#### Data excerpts:
★ ★ ★ ★ ★ ★ ★

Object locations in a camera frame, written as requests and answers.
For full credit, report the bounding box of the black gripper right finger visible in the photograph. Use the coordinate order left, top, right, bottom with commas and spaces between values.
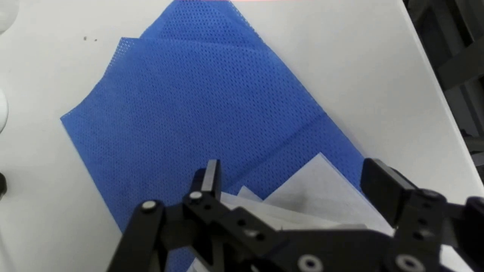
361, 157, 484, 272

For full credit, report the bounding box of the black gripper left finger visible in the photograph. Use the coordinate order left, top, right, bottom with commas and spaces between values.
105, 157, 284, 272

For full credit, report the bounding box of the blue perforated cloth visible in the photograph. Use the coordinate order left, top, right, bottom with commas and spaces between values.
59, 0, 367, 272

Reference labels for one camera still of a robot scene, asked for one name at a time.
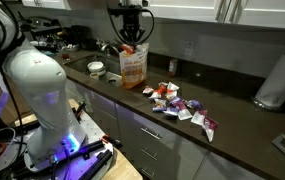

★ ★ ★ ★ ★ ★ ★

#### EXERCISE DETAILS:
The lines from the one containing "black gripper right" through the last line of the data above are to be transcribed exactly, both included, with all pictures left out.

#### OUTPUT BELOW:
For full credit, report the bounding box of the black gripper right finger visible in the photograph. Use the coordinate order left, top, right, bottom with commas and spaces between values.
361, 157, 484, 272

For full credit, report the bounding box of the black gripper left finger visible in the photograph. Use the coordinate order left, top, right, bottom with commas and spaces between values.
105, 157, 284, 272

For full credit, report the bounding box of the blue perforated cloth visible in the photograph. Use the coordinate order left, top, right, bottom with commas and spaces between values.
59, 0, 367, 272

Reference labels for one camera still of a robot scene, asked for one name at a time.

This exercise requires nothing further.